MoonlitMadness said:


> Yeah, I think the dairy industry is even more ****ed up than the meat industry in a lot of ways. Impregnating cows using a device called a "rape rack", stealing their babies not long after giving birth, draining them dry of their milk which was meant to feed their young, then killing them when they can't produce anymore. It's just sick. It makes me so angry that people think this is ok. We don't even NEED milk! The milk is for the calves, not us. Why don't we drink giraffe milk or dog milk instead? Gross.
> 
> But yeah. Do watch Earthlings. It changed my life.


I didn't know all that about the dairy industry. I may have to watch this documentary in sittings :/.

To be fair the average person doesn't think it's "ok". Anyone who finds out about what goes on is usually fairly... disgruntled, at the least. It's just that people are apathetic about it. Way too apathetic, granted.
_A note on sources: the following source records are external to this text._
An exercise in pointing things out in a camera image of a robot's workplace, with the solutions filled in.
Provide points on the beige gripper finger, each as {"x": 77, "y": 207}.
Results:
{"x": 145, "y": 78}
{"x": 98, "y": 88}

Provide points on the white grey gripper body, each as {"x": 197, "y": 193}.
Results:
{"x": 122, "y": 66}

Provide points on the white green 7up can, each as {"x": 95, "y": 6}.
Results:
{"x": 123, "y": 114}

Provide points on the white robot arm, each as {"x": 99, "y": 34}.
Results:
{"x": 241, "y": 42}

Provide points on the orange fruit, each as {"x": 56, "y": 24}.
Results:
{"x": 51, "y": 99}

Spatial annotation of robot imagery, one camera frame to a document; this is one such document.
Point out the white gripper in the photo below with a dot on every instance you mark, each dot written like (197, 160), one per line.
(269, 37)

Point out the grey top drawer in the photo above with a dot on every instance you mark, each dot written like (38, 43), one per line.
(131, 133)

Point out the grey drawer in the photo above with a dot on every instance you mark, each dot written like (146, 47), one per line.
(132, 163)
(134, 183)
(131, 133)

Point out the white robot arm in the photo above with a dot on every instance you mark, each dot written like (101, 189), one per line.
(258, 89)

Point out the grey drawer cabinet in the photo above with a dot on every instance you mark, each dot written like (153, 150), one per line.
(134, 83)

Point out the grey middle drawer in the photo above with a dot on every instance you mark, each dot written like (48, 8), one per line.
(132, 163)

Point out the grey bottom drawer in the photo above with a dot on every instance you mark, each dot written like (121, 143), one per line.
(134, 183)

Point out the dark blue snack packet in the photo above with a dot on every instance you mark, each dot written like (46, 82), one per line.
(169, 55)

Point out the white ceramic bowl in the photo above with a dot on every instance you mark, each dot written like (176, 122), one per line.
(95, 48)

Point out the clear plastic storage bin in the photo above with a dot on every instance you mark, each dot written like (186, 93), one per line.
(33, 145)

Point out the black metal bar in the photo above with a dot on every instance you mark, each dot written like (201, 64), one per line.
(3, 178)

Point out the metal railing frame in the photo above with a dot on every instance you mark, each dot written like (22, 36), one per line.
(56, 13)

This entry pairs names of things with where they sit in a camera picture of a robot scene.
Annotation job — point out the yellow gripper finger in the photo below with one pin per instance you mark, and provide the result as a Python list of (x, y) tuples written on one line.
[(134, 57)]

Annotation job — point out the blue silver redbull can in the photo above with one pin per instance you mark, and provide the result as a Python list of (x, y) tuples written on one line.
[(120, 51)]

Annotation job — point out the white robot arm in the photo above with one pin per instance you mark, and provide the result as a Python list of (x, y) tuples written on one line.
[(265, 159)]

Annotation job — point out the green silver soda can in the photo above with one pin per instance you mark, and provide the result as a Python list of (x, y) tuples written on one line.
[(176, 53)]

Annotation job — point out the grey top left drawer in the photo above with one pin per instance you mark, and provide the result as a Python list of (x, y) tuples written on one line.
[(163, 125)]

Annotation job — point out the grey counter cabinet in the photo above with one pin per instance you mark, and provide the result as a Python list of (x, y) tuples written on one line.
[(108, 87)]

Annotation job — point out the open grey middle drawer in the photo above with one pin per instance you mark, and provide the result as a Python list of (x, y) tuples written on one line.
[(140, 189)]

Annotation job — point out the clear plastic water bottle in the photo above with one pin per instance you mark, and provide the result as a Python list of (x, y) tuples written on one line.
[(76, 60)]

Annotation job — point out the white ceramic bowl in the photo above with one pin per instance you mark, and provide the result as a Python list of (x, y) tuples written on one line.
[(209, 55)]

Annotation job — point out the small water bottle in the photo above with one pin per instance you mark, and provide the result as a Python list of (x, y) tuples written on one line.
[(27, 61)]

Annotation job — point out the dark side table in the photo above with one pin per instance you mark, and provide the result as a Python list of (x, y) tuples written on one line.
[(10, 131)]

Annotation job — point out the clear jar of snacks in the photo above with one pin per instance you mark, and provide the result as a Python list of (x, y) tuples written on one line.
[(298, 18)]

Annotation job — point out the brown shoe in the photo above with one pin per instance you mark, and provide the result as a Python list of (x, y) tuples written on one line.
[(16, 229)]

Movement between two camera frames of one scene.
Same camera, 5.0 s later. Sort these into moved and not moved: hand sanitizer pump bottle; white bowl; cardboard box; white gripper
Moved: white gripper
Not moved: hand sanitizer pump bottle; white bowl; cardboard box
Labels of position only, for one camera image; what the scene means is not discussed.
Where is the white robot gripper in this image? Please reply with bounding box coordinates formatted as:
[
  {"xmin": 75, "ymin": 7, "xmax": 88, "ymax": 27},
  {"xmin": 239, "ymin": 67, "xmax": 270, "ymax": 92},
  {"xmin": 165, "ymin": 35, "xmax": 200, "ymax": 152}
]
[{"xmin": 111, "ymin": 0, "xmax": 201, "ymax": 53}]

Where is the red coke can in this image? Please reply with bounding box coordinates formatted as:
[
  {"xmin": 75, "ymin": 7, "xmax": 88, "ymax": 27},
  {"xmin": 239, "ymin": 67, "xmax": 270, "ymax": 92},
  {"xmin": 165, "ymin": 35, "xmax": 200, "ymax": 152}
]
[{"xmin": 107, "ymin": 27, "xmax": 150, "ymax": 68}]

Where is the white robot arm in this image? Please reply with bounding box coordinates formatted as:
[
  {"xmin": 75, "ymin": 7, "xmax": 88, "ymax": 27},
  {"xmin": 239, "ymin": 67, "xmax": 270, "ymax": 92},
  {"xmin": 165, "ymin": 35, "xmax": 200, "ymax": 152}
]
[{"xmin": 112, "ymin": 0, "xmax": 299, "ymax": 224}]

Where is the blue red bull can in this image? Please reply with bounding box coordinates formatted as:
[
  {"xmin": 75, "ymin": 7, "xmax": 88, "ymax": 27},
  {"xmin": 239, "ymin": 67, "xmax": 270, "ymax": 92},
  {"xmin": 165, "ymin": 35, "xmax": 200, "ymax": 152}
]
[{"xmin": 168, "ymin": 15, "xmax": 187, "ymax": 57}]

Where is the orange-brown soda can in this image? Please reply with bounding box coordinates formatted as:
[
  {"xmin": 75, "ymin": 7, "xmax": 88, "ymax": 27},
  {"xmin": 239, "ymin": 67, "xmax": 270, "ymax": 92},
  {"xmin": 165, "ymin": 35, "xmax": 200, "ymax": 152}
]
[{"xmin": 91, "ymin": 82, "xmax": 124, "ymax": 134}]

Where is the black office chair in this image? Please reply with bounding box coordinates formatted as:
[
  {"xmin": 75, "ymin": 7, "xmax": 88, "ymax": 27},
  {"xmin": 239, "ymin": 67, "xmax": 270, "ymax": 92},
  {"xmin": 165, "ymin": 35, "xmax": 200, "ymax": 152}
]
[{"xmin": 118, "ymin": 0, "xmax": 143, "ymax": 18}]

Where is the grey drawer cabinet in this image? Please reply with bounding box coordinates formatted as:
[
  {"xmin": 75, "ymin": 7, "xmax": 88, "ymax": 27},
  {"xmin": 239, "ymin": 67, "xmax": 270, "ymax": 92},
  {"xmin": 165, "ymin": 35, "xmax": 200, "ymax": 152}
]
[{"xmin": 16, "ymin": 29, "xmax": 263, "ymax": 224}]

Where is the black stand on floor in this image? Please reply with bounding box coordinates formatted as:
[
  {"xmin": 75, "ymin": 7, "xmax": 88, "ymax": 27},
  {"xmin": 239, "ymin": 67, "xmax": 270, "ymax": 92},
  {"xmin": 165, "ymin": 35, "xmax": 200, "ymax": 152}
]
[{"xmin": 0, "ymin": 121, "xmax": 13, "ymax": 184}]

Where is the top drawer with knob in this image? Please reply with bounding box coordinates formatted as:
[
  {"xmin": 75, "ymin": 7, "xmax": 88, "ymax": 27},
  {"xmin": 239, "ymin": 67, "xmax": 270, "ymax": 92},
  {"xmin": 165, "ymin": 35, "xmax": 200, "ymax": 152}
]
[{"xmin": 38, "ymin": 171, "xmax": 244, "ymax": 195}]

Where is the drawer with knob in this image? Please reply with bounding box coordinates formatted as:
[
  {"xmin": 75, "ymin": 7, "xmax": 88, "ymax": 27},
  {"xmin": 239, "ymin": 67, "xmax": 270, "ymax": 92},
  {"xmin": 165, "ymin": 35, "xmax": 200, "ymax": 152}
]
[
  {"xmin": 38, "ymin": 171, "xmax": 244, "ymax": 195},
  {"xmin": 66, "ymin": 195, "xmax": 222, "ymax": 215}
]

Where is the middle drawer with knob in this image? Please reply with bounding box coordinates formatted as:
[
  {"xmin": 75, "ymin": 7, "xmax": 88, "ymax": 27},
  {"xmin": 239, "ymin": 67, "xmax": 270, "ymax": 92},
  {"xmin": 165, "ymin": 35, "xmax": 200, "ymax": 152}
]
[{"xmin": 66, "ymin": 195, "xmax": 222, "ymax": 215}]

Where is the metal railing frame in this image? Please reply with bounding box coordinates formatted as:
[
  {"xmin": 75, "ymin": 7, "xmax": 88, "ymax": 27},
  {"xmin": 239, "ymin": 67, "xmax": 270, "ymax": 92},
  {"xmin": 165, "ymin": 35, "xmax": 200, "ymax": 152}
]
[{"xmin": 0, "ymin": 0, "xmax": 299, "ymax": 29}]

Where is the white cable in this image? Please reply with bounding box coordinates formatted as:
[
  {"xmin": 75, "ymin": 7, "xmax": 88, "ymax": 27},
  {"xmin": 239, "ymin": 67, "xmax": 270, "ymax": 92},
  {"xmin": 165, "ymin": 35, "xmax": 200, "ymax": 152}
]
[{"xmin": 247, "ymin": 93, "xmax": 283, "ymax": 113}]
I feel exactly the same way about milk. I'll even make fun of people who drink it from time to time: "You know that came out of a cow's tit right?" It's preposterous and we don't need it, and from what I hear from some sources, we don't need meat either. Though I don't know how much scientific merit that has to be honest.


----------



## joolz (Aug 28, 2015)

andy1984 said:


> earthlings is good if you wanna see what goes on, but i find the speciesism argument to be a little bit weak (it sounds good, but the ideas don't go anywhere). i thought cowspiracy was really good.


Interesting.


----------



## Anabanana13 (Oct 16, 2015)

HCLF means high carb low fat. I eat mostly carbs like fruit, potatoes, rice, grains, corn ... plus greens  No oil!! And very very little of avocado, nuts and seeds. I feel like a whole different person. My periods are now painless, but they used to severely hurt (couldn't get by without pills). And I gained so much strength  I do crossfit and now I can finally do proper pull ups and my max for dead lift went from 65 kg to 90 kg in less than two months. I thrive on this lifestyle and could not do it without Freelee's help


----------



## Aussiemum (Dec 4, 2015)

I'm vegan, too. I've been vegan for 6 years and was vegetarian for 15 years before that. I'm raising 4 vegan children as well. I became vegan for ethical and environmental reasons. Not so much health but I prefer eating whole foods and mainly vegetable (my kids like a bigger variety).


----------



## oneofmyturns (Sep 24, 2015)

I've been vegan for 2 and a half years  vegetrarian for 3 years before that! Hi


----------



## googleamiable (Jun 5, 2009)

Hell yea. For about 12 years.


----------



## Ghost37 (Jul 19, 2013)

I've been vegan for 3 years, but reintroduced dairy into my diet a few months ago.


----------



## pinkkawaii (Oct 23, 2015)

I've been vegan for about 9 months now


----------



## MoonlitMadness (Mar 11, 2013)

Sooo many vegans  Awesome to see you all 

Ghost37, I could never imagine consuming dairy again after finding out the horrors of the industry! Plus it's just weird to drink another species milk!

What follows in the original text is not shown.